=== DATA PROVIDED ===
• • • • • • •

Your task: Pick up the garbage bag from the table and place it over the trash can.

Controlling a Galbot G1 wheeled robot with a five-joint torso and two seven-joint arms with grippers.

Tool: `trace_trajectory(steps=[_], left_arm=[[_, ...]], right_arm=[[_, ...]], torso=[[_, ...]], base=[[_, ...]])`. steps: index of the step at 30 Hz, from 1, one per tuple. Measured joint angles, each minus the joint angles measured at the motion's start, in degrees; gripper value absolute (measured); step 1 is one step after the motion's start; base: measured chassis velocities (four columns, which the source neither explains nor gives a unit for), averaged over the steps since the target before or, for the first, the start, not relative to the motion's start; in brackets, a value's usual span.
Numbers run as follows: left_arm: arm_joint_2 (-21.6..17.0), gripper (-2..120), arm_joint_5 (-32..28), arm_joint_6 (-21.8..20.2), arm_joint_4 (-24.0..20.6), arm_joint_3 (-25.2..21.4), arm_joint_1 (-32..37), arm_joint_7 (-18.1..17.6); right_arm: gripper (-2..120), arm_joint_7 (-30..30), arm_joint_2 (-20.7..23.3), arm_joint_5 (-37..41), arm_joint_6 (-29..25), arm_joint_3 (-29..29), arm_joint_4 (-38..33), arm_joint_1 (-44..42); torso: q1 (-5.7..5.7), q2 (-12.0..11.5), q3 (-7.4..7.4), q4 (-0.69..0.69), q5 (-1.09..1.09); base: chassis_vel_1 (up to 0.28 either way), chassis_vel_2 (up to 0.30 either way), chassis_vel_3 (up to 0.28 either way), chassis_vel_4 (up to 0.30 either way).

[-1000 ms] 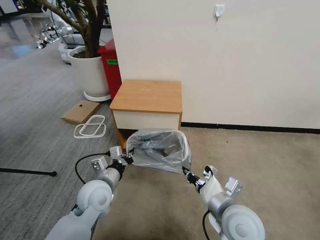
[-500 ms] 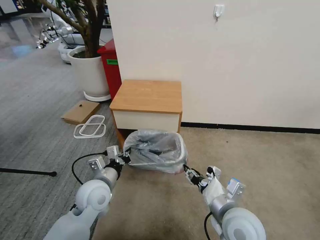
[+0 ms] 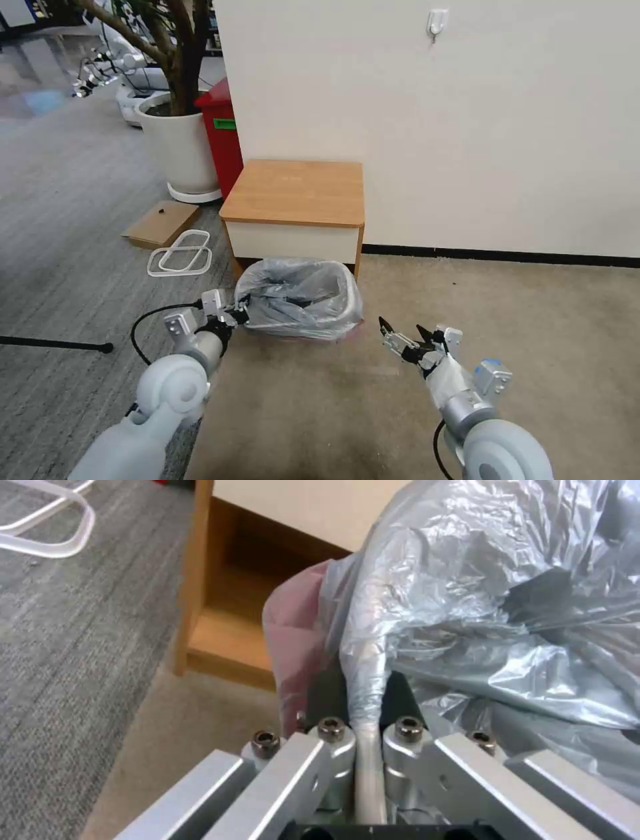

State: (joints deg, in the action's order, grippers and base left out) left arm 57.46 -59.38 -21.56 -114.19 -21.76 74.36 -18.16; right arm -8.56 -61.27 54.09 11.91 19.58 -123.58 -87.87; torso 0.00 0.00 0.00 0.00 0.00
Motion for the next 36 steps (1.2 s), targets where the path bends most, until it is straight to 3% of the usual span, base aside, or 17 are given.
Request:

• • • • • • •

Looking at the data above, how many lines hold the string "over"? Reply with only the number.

2